_Problem to solve_:
Would you write out the lines below exactly, from the one containing "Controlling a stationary" to the very last, but without the pictures?

_Information shown_:
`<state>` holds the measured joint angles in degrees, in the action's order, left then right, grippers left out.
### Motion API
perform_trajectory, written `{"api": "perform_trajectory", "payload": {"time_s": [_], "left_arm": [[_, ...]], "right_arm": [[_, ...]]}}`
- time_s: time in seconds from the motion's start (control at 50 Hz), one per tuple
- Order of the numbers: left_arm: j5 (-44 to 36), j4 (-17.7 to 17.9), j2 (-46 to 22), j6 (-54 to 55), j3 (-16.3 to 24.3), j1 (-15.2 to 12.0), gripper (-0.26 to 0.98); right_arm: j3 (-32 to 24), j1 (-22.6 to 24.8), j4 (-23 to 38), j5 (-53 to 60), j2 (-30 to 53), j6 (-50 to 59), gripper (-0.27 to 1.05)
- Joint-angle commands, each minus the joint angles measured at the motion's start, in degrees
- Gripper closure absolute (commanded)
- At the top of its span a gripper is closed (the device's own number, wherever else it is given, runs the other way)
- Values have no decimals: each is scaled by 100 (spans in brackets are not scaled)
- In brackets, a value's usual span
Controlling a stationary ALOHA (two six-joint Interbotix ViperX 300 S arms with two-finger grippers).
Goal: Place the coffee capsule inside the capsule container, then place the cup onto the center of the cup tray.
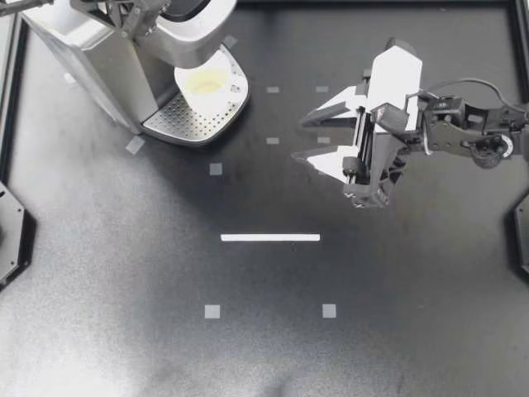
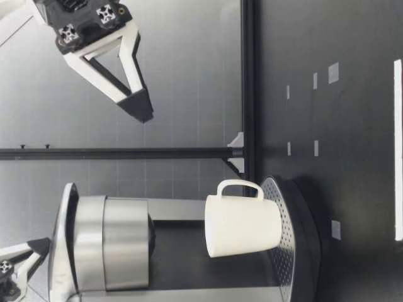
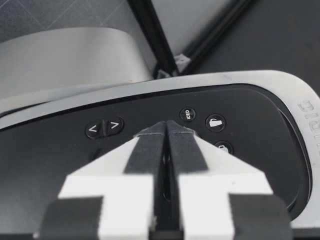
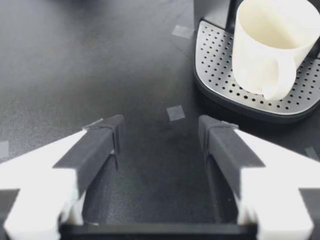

_Solution below_:
Controlling a stationary ALOHA (two six-joint Interbotix ViperX 300 S arms with two-finger grippers).
Goal: Place the coffee capsule inside the capsule container, then place the cup onto the center of the cup tray.

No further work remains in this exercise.